- Problem details
Return the lines from the line containing "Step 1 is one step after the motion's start" onward. Each must match exactly, and the last line of the listing below must be included.

Top of Supplied data

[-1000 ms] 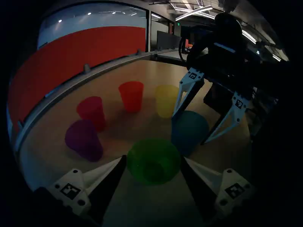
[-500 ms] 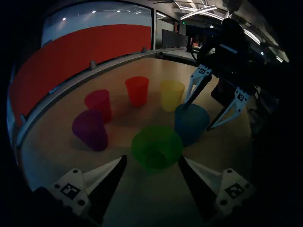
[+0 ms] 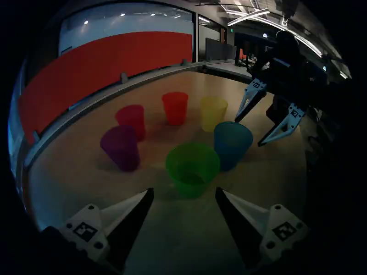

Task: Pour water

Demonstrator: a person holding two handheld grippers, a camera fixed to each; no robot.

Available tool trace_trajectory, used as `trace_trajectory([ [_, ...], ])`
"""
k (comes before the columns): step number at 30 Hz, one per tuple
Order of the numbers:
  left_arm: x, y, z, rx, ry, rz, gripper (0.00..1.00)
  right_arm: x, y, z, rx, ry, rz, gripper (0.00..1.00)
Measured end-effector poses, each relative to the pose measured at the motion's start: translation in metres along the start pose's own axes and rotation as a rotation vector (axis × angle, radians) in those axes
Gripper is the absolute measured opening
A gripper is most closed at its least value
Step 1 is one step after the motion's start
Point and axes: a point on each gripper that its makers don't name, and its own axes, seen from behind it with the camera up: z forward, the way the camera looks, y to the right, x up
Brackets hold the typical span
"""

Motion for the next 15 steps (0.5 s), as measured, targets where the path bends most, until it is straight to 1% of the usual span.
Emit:
trace_trajectory([
  [5, -0.001, -0.002, -0.009, 0.030, 0.018, -0.019, 1.00, 0.001, 0.001, -0.008, -0.022, 0.022, 0.027, 1.00],
  [8, -0.003, -0.008, -0.015, 0.061, 0.028, -0.040, 1.00, -0.001, 0.005, -0.015, -0.049, 0.036, 0.048, 1.00],
  [11, -0.005, -0.015, -0.021, 0.092, 0.045, -0.074, 1.00, -0.004, 0.012, -0.021, -0.089, 0.052, 0.074, 1.00],
  [15, -0.008, -0.023, -0.028, 0.123, 0.065, -0.113, 1.00, -0.009, 0.020, -0.028, -0.132, 0.072, 0.125, 1.00],
])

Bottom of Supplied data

- Result of the task
Step 1 is one step after the motion's start
Point and axes: a point on each gripper that its makers don't name, and its own axes, seen from behind it with the camera up: z forward, the way the camera looks, y to the right, x up
Brackets hold the typical span
"""

Motion for the next 15 steps (0.5 s), as measured, targets where the path bends most, until it is straight to 1% of the usual span.
Emit:
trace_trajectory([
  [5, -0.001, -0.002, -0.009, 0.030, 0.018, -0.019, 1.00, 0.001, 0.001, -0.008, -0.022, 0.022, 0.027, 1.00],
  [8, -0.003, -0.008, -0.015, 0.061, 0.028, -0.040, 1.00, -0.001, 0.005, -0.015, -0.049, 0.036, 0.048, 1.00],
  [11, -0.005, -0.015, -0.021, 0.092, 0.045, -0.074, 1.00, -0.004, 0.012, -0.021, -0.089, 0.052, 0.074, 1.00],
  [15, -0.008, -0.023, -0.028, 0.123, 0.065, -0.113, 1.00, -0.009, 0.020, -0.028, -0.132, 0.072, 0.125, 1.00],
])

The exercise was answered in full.